# [EXERCISE REQUIREMENTS]
Search the data below for the string "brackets". Extract every line that contains it.

# [RECORDED DATA]
■ ■ ■ ■
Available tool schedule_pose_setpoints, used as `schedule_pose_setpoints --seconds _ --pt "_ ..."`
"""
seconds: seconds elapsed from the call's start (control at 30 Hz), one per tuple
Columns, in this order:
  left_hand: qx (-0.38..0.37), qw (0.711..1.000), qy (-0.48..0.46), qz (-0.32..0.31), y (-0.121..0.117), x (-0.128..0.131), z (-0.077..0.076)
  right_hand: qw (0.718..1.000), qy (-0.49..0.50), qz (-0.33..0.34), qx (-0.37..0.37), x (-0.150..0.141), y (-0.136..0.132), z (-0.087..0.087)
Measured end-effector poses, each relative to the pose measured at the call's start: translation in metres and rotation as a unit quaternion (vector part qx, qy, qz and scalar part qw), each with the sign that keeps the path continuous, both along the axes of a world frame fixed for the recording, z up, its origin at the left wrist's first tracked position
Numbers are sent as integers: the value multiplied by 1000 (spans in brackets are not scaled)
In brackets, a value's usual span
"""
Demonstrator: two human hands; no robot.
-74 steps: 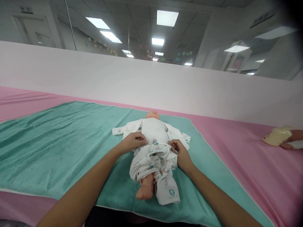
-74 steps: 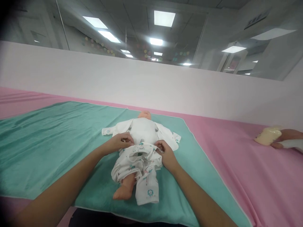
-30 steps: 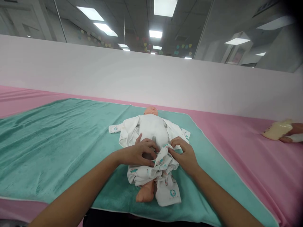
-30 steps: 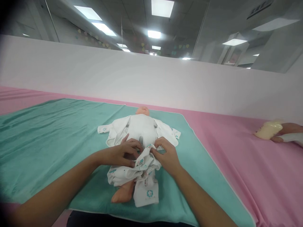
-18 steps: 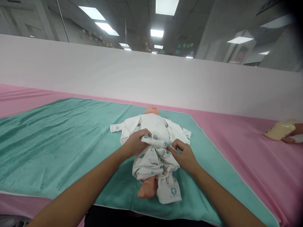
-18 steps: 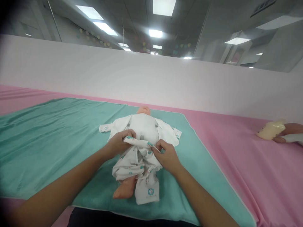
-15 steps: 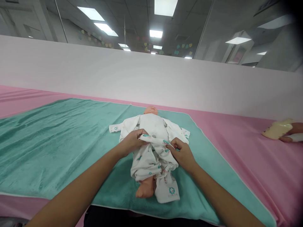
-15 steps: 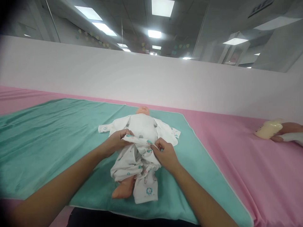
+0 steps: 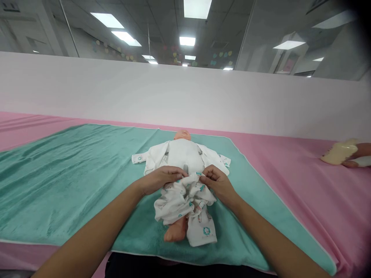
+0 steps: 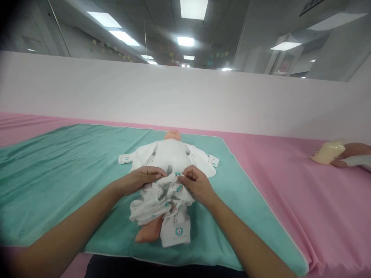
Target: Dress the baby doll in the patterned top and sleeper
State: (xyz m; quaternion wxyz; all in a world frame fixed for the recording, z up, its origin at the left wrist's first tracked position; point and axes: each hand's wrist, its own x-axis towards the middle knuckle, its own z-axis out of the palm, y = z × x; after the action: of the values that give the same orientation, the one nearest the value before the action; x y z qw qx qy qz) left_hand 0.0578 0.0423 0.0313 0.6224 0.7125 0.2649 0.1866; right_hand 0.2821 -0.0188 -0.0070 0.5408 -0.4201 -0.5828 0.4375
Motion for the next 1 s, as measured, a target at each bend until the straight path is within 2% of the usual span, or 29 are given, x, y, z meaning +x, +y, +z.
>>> schedule_pose_setpoints --seconds 0.2,0.27,0.37,0.47,0.57,0.67,0.77,0.83,0.9,1.0 --pt "-4 996 -10 -87 -7 7 4 998 -22 49 -11 -3 -4 2" --pt "0 997 -30 -65 -4 4 3 998 -42 40 -10 -4 -5 4" --pt "18 999 -46 7 5 -5 1 994 -105 1 1 -2 -5 5" --pt "38 999 -3 28 19 -19 -1 981 -192 -28 7 6 -2 4" --pt "41 998 34 37 32 -33 -4 967 -256 -1 -9 20 1 1" --pt "28 998 28 40 39 -39 -9 960 -277 43 -16 31 3 -1" --pt "50 997 9 59 41 -37 -14 954 -296 51 -8 33 5 -5" --pt "84 992 -4 99 42 -32 -19 951 -309 9 -2 29 7 -9" --pt "129 979 -21 154 45 -26 -25 947 -313 -70 12 23 9 -14" --pt "203 955 -37 215 49 -18 -34 936 -304 -157 80 16 12 -17"
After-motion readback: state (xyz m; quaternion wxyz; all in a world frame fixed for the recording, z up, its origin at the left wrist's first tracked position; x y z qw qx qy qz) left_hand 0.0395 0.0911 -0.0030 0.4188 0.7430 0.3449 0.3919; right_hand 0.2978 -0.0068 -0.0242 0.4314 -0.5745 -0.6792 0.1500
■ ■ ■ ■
# [TASK SOLUTION]
Numbers are sent as integers: the value multiplied by 1000 (spans in brackets are not scaled)
In brackets, a value's usual span

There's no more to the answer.